Without commenting on the violation of the basic right for access to information and the insolent way of introducing of the draft law to Parliament (without pre-discussion and analyses), we strive to present the possible consequences, if the amendments are to be voted. We have to point out that the information for the implementation of the LAPI is retrieved from the Ministry of State Administration and Administrative Reform and refers to 2005.
Since the cost-benefit analyses we implemented did not identify any benefits at all, we tried to calculate the possible costs.
- – Payment of higher taxes – for the calculation of the costs we take as grounds the present amount of money gathered by these taxes, according to data from the National Statistical Institute. Since part of these notices for access to information are verbal, we calculated only the part of them being written. The common costs for higher taxes would be 60000 lv.
- – Costs arising from the prolongation of the period for response – the prolonged time period will most probably affect the activities of some of the private firms, which will fail to fulfill certain services within the time limits.

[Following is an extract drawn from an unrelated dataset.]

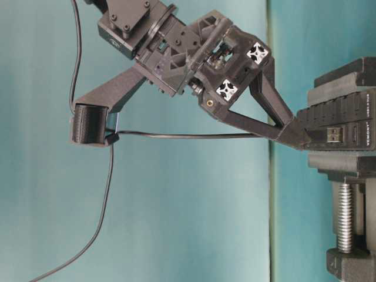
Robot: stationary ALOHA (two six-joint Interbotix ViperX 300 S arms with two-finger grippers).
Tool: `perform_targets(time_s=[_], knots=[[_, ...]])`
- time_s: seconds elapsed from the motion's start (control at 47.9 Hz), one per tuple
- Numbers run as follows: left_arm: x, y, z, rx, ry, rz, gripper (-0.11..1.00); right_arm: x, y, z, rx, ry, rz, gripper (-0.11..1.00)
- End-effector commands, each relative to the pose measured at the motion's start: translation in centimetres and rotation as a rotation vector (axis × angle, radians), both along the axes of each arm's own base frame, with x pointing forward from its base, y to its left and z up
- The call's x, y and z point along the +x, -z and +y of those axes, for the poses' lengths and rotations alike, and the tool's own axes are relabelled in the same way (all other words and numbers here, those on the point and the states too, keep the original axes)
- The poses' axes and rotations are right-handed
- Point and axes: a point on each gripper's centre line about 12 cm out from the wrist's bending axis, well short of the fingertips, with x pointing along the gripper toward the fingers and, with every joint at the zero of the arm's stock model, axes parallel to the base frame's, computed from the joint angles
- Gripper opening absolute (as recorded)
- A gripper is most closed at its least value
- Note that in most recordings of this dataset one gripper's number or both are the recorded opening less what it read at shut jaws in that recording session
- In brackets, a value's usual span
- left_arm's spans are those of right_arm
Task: Insert the USB into the second port from the front of the fixed hub.
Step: 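Push the USB plug down into the port with the right gripper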
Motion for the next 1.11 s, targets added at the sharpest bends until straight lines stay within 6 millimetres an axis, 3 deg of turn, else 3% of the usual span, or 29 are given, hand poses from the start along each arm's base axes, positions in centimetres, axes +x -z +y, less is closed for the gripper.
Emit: perform_targets(time_s=[0.0,1.085], knots=[[0.19,-0.39,0.0,0.0,0.0,-0.011,0.0,0.19,-0.66,0.2,0.01,0.005,-0.022,0.06],[0.18,-0.33,0.0,-0.001,-0.001,-0.009,0.0,0.55,-0.32,0.55,0.022,0.006,-0.037,0.06]])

For the calculation of the costs we take into consideration the number of all notices for access to information, posted by firms; then we suppose that at least half of them will manage to prove interest, and we calculate the amount of the lost total value as a consequence of the increased time for allowance of access to information. We think that the time lost will not affect most of the firms and their activities, but we suppose that at least some of them will have to pay damages. Total amount of the damages will be 75000 lv.
- – Costs for administration training for provision of the new regulations – trainings cost money. According to our analysis, at least 1 person from each of the 400 state and regional bodies will have to be trained. If the training lasts one day – the total cost of this will be 12000 lv.

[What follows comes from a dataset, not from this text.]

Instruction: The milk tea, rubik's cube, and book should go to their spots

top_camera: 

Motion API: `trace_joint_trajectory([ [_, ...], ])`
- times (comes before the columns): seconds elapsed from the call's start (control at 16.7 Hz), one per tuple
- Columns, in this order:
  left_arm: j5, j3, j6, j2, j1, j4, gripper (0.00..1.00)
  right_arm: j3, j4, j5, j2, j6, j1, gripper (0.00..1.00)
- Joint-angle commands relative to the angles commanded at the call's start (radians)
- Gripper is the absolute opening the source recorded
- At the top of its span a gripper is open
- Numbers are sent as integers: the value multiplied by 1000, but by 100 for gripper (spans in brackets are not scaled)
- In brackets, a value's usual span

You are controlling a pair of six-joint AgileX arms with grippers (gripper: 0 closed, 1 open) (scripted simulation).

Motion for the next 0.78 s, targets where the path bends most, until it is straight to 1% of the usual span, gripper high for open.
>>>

- – Costs for going to court while appealing the negation of access to information – since the administration will be granted more power and will exercise it as it deems appropriate, we suppose that the number of appeals will double. If we accept that the appeals will have to pass through at least 2 instances of the court, which includes – paying to lawyers, paying taxes to the court (equally for the part of the petitioner), and paying the salaries of the state jurists. We include also all of the costs for the court itself as well. The total sum amounts 50000 lv.

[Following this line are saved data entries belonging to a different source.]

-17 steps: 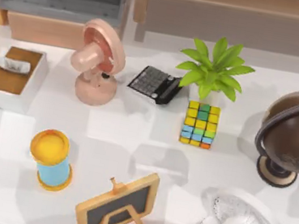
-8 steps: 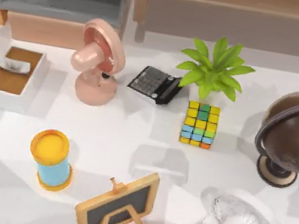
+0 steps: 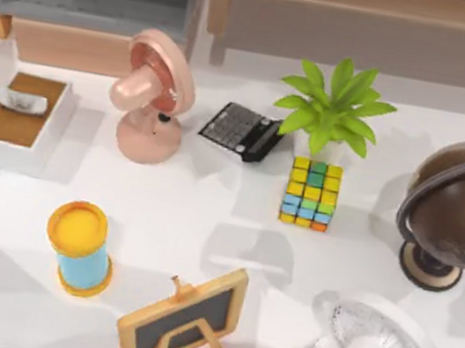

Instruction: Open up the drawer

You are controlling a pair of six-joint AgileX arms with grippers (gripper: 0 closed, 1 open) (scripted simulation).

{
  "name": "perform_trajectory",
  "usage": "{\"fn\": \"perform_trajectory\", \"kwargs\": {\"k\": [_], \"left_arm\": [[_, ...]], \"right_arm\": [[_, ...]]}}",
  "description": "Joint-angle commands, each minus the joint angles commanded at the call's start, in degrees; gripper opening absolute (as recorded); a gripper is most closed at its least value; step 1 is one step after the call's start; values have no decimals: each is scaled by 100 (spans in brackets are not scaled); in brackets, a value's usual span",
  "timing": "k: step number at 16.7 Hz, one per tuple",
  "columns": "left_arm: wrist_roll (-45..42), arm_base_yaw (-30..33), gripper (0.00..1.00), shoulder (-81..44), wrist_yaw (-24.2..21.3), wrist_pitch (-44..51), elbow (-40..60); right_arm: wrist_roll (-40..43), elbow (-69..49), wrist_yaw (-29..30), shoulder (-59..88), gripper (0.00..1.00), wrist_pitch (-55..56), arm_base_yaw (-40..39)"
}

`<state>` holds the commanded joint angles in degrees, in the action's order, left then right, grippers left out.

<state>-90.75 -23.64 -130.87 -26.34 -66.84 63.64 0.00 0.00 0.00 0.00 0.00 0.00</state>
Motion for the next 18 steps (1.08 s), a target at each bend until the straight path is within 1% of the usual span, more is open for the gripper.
{"fn": "perform_trajectory", "kwargs": {"k": [5, 9, 18], "left_arm": [[0, 99, 100, -262, 101, 270, 540], [1, 109, 100, -287, 111, 298, 595], [1, 109, 32, -287, 111, 298, 595]], "right_arm": [[0, 0, 0, 0, 100, 0, 0], [0, 0, 0, 0, 100, 0, 0], [0, 0, 0, 0, 100, 0, 0]]}}
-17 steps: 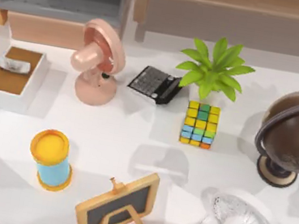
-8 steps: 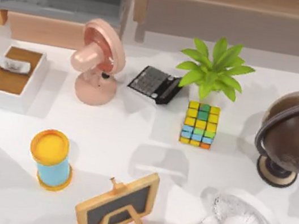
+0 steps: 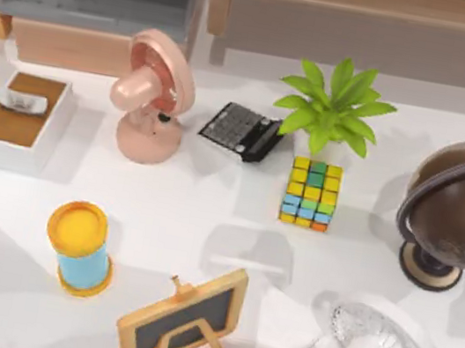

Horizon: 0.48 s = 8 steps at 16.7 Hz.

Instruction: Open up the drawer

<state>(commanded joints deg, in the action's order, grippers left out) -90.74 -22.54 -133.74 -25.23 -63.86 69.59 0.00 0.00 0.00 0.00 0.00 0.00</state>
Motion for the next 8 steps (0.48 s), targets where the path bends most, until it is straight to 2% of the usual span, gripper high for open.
{"fn": "perform_trajectory", "kwargs": {"k": [4, 8], "left_arm": [[0, 0, 2, 0, 0, 0, 0], [0, 0, 0, 0, 0, 0, 0]], "right_arm": [[0, 0, 0, 0, 100, 0, 0], [0, 0, 0, 0, 100, 0, 0]]}}
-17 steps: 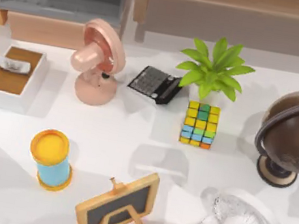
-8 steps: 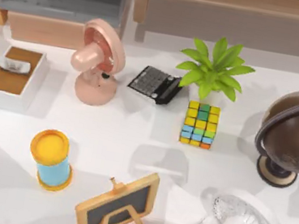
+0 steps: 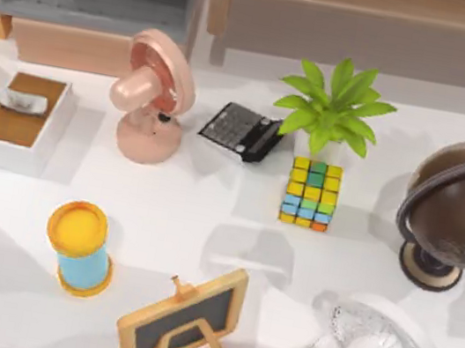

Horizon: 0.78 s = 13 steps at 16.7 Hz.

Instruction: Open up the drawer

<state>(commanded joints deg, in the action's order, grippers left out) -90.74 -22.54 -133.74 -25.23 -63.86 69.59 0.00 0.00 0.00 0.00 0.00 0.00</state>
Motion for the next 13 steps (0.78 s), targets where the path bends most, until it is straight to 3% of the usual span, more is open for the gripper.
{"fn": "perform_trajectory", "kwargs": {"k": [7, 13], "left_arm": [[24, -59, 0, 19, -57, -27, -102], [28, -314, 0, 468, -282, -568, -1347]], "right_arm": [[0, 0, 0, 0, 100, 0, 0], [0, 0, 0, 0, 100, 0, 0]]}}
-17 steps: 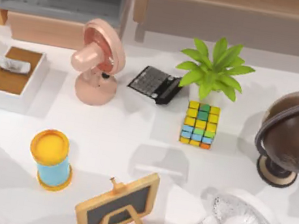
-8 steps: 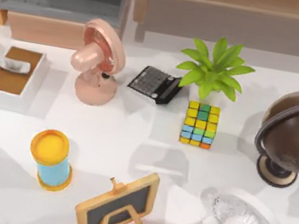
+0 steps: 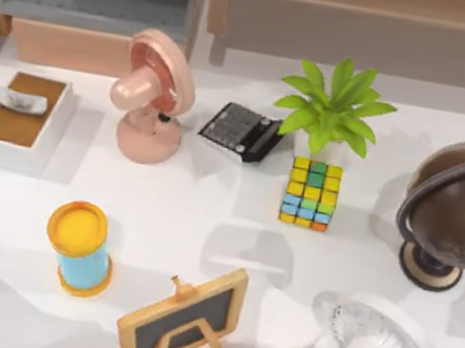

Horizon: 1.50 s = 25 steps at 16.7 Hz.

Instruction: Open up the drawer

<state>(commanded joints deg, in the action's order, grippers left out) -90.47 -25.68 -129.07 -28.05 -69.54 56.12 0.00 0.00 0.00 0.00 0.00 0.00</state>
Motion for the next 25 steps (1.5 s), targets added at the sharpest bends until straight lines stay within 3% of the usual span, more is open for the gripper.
{"fn": "perform_trajectory", "kwargs": {"k": [8, 14, 20, 25], "left_arm": [[-8, -125, 0, 229, -136, -268, -330], [-31, -536, 0, 704, -554, -867, -1465], [-55, -613, 0, 770, -635, -988, -1619], [-75, -999, 0, 1014, -1018, -1359, -2356]], "right_arm": [[0, 0, 0, 0, 100, 0, 0], [0, 0, 0, 0, 100, 0, 0], [0, 0, 0, 0, 100, 0, 0], [0, 0, 0, 0, 100, 0, 0]]}}
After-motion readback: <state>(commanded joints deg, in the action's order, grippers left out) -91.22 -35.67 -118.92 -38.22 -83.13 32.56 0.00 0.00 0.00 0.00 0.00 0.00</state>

And these are only some of the direct payments that will arise once the amendments are accepted. They tend to be insignificant though, compared to the estimation of the total effect on the economy from the lack of transparency and the lack of access to information.
Common effects to the economy
Increase in the expenditures covering the access to information leads to increase of the work of the government, increase in the costs of bargains, and decrease in common welfare.
The consequences of these effects need a more thorough estimation analysis. Nevertheless, some simple relativities should be bared in mind.
A review of the World Bank from 2005 shows that:
- More transparent societies have more effective governments – the possibility of following closely the work of the administration is a reason for improvement of the provided services.
- The transparency influences positively the income per capita – the eased access to information means knowledge and awareness of government policies; there is predictability and the possibility for taking more informed decisions on the part of the economic subjects. This leads to increased effectiveness of the economy.
- The transparency also influences the competitiveness of the economy.
- The transparency also contributes to decreased levels of corruption
- The transparency also encourages investment – local and foreign investors are clear about government policies, and thus they may easily estimate the risks associated with investing in the Bulgarian economy.
An important conclusion from the review of the World Bank is that lower transparency leads to an average of 2% lower economic growth. For each economy this is of great importance. The conclusion we draw is that the proposed amendments to the law will affect negatively both society and the economy, and they must therefore be rejected.
 "Transparenting Transparency" Initial Empirics and Policy Applications, Ana Bellver and Daniel Kaufmann , The World Bank, draft, September 2005.